Improve wording and flow in licensedcode/README #2246

chinyeungli · chinyeungli · commit 313e78fd9082 · 2025-07-16T16:29:45.000+08:00
Signed-off-by: Chin Yeung Li &lt;tli@nexb.com&gt;
diff --git a/src/licensedcode/README.rst b/src/licensedcode/README.rst
@@ -1,74 +1,77 @@
 ScanCode license detection overview and key design elements
 ===========================================================
 
-License detection is about finding common texts between the text of a query file
-being scanned and the texts of the indexed license texts and rule texts. The process
-strives to be correct first and fast second.
+License detection involves identifying commonalities between the text of a
+scanned query file and the indexed license and rule texts. The process
+prioritizes accuracy over speed.
 
-Ideally we want to find the best alignment possible between two texts so we know
+Ideally, we want to find the best alignment possible between two texts so we know
 exactly where they match: the scanned text and one or more of the many license texts.

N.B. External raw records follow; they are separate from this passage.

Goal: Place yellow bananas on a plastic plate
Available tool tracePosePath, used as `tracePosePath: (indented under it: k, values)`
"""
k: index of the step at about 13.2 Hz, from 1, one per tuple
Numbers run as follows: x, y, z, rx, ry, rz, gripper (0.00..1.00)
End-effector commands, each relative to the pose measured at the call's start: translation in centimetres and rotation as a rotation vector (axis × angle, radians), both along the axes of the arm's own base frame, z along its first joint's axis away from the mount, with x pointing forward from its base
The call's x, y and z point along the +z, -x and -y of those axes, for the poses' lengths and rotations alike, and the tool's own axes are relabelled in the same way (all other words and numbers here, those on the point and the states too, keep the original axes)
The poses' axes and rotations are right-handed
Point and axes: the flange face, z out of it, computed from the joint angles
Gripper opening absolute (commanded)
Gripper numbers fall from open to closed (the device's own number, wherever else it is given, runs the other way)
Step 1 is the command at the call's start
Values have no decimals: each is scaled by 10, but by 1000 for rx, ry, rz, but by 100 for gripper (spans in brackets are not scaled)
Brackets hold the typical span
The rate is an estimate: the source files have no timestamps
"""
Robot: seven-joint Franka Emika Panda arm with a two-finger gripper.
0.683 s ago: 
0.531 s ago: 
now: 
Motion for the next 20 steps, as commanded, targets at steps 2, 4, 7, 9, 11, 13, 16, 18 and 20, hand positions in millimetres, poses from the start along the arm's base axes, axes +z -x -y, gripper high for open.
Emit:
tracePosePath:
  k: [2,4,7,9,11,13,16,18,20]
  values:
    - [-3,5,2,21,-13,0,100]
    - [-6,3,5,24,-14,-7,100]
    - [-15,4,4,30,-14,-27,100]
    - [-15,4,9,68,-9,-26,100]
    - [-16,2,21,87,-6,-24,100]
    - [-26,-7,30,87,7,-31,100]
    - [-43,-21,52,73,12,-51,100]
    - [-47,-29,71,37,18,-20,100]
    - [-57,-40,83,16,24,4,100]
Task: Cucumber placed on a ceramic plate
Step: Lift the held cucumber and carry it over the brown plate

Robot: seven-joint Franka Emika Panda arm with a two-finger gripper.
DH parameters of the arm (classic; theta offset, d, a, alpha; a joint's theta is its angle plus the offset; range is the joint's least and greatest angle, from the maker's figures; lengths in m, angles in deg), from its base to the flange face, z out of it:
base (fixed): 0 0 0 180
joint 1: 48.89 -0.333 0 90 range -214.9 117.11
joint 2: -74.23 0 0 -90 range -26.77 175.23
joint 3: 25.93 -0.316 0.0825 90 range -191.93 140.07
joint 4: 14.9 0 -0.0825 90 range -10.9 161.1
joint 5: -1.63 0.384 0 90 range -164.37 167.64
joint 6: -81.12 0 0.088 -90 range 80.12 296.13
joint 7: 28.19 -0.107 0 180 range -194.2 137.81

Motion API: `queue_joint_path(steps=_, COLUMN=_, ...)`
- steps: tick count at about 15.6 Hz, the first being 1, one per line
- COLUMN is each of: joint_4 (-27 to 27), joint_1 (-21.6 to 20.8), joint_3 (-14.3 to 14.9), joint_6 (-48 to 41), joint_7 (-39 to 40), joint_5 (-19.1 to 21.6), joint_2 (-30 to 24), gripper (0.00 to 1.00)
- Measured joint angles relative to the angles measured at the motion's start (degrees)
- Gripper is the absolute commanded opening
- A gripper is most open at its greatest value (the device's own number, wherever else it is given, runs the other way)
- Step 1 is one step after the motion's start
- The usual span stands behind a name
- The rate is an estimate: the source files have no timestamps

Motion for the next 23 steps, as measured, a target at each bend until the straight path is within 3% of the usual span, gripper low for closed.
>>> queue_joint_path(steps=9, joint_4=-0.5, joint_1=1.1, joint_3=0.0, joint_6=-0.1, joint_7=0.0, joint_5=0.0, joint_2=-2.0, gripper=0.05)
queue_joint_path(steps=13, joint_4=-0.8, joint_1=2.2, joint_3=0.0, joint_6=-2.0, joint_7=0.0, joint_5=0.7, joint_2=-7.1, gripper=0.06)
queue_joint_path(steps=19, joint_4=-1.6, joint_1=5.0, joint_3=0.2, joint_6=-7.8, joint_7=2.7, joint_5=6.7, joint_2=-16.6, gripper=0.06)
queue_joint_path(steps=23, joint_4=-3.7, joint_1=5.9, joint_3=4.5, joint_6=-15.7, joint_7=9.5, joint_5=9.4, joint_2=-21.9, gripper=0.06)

 We settle for good alignments rather than optimal alignments by still returning
 accurate and correct matches in a reasonable amount of time.
 
-Correctness is essential but efficiency too: both in terms of speed and memory usage.
-One key to efficient matching is to process not characters but whole words and use
-internally not strings but integers to represent a word.
+Correctness is essential but efficiency matters too: both in terms of speed
+and memory usage. One key to efficient matching is to process whole words
+instead of characters, and to represent words internally using integers
+rather than strings.
 
 
 Rules and licenses
 ------------------
 
-The detection uses an index of reference license texts and a set of "rules" that are
-common notices or mentions of these licenses. The things that makes detection
-sometimes difficult is that a license reference can be very short as in "this is GPL"
-or very long as a full license text for the GPLv3. To cope with this we use different
-matching strategies and also compute the resemblance and containment of texts that
-are matched.
+The detection uses an index of reference license texts and along with a set
+of "rules" that are common notices or mentions of these licenses. One
+challenge in detection is that a license reference can be very short as in
+"this is GPL" or very long as a full license text for the GPLv3. To cope
+with this, we use different matching strategies and also compute both the
+resemblance and containment of the matched texts.
 
 
 Words as integers
 -----------------
 
-A dictionary mapping words to a unique integer is used to transform a scanned text
-"query" words and reference indexed license texts and rules words to numbers.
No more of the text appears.